New issue
Advanced search Search tips

Issue 865699 link

Starred by 2 users

Issue metadata

Status: Started
Owner:
Cc:
Components:
EstimatedDays: ----
NextAction: ----
OS: Chrome
Pri: 2
Type: Bug



Sign in to add a comment

platform_MemoryPressure should measure tab switch performance

Project Member Reported by sonnyrao@chromium.org, Jul 19

Issue description

platform_MemoryPressure is useful because it shows us the tab capacity of a particular system configuration, however it doesn't give us any indication of how janky the system is near it's limits.  

It would be useful to get some kind of measurement of this -- I think the easiest might be to measure tab switch times during phase 2.

We could also consider measuring the load times, but this may vary quite a bit because we're currently using live sites, so switch time seems more reasonable.
 
Components: Tests
Cc: -sonnyrao@chromium.org cylee@chromium.org vovoy@chromium.org semenzato@chromium.org cywang@chromium.org
Owner: sonnyrao@chromium.org
I've started looking at this

Page load is still tricky because we're using live sites, so I think I'll stick with switch times for now.

It looks like in the tab switching test we use Chrome's internal histograms to measure this, and we have code in chrome under src/tools/perf/contrib/cros_benchmarks/cros_utils.py to manipulate the histograms.  I confirmed this file is present on the DUT under /usr/local/telemetry/ so we ought to be able to use it in the autotest.

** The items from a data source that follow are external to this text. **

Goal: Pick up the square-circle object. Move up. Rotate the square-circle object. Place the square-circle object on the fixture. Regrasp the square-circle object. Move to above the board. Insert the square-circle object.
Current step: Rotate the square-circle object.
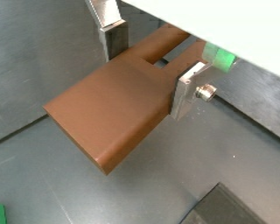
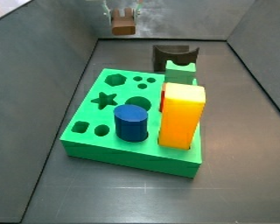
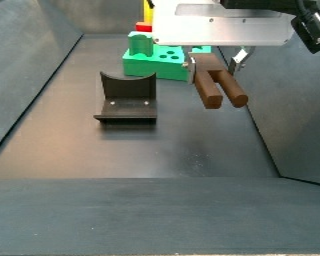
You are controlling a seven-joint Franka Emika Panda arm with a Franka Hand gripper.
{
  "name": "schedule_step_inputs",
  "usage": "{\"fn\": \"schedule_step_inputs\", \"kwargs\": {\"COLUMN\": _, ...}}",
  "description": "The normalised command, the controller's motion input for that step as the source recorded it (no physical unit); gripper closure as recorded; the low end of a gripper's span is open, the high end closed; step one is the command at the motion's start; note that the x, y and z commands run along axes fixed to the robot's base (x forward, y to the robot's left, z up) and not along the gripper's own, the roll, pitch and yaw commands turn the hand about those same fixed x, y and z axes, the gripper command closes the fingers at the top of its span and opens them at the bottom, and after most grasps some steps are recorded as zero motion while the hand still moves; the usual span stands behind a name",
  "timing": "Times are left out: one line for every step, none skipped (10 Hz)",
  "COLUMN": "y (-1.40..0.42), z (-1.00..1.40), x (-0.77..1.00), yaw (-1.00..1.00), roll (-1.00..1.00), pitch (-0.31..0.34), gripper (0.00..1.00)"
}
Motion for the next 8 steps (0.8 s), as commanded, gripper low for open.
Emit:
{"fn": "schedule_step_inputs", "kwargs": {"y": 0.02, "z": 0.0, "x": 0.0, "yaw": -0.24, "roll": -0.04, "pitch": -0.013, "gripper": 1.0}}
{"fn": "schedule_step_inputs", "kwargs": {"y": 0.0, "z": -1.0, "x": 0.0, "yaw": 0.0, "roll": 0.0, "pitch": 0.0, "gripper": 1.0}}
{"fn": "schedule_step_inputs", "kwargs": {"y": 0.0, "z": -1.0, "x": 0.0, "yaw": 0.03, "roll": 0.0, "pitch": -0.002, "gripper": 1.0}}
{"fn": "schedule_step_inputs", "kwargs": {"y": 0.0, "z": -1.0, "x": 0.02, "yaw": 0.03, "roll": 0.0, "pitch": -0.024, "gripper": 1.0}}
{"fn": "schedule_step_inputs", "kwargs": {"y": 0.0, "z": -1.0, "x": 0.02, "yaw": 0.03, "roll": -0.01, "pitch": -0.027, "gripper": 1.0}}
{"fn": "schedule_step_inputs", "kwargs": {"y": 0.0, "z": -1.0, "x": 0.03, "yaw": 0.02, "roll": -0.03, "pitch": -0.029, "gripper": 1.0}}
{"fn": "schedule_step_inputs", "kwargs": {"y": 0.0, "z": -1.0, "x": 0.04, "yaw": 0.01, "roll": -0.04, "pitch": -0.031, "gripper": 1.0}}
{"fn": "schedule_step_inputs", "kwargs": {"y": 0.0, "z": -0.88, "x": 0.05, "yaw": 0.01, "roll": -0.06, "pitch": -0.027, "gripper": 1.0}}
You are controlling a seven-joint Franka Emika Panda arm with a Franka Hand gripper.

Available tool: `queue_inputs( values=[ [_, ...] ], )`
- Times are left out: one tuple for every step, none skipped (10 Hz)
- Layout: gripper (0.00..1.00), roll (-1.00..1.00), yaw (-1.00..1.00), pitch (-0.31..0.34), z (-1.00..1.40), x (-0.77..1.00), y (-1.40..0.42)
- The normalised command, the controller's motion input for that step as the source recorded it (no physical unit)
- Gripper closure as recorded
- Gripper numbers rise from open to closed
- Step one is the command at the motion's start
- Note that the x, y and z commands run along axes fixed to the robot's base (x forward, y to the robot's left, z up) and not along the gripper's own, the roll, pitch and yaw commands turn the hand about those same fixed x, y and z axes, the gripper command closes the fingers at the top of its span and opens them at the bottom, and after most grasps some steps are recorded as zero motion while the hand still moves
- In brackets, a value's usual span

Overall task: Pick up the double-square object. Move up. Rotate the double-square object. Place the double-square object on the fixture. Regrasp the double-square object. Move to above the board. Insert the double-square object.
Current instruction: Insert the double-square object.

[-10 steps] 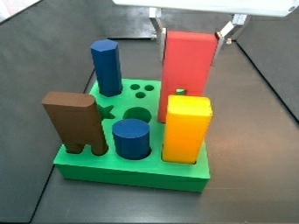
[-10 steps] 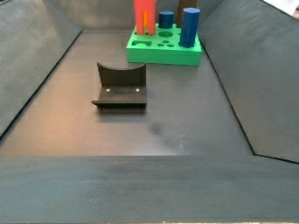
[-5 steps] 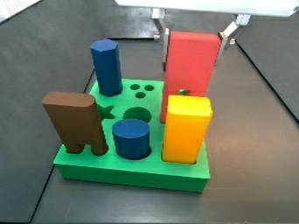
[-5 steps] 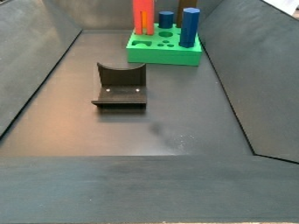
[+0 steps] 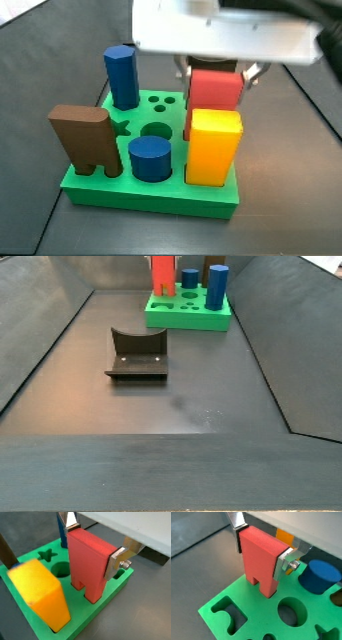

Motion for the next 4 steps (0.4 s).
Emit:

We can measure tab switch duration in phase 2 and report that relatively easily.  

Status: Started (was: Untriaged)
So I have a prototype of this using the code from chromium however I'm seeing some strange behavior when I use it.  I added a phase 3 where we iterate through all of the tabs, and grab the histogram before and afterwards.  I tested it with a limited small number of abs (like 5) and it seems to work, however when I tested it as normal where we hit a discard, somehow it's not working.  So, I'm currently debugging this.
What do you mean by "somehow it's not working"?
Oh sorry -- basically the histogram isn't getting updated after I call tab.Activate() in phase 3.  It remains static after I go through the list of tabs calling Activate on all of them.

NP, thank you for the explanation.  By "it remains static" I assume you mean that it isn't getting new samples.  Unfortunately I haven't seen that behavior before.
ok, so I started just counting all of the times that we're calling tab.Activate() in phase 1 and  once I go over 5 tabs I start to see a divergence in the number of activates and the number of samples in MPArch.RWH_TabSwitchPaintDuration

Possibly a bug in chrome?
When a tab is discarded, it's devtools context was lost, tab.Activate() and many other functions would not work for discarded tab.

See RunPageInteractions() in tab_switching_stories[1], it avoids using lost context by using keyboard emulator to switch tabs and using _GetTabSwitchHistogram()[2] to get the histogram.

[1]: https://cs.chromium.org/chromium/src/tools/perf/contrib/cros_benchmarks/tab_switching_stories.py?rcl=2558336f62d2b75cb3b38025660c365631634892&l=63
[2]: https://cs.chromium.org/chromium/src/tools/perf/contrib/cros_benchmarks/cros_utils.py?rcl=dafb7b3d81a275d9bc3255769731781d110847d3&l=47
#8 I don't think there are any tab discards in this case.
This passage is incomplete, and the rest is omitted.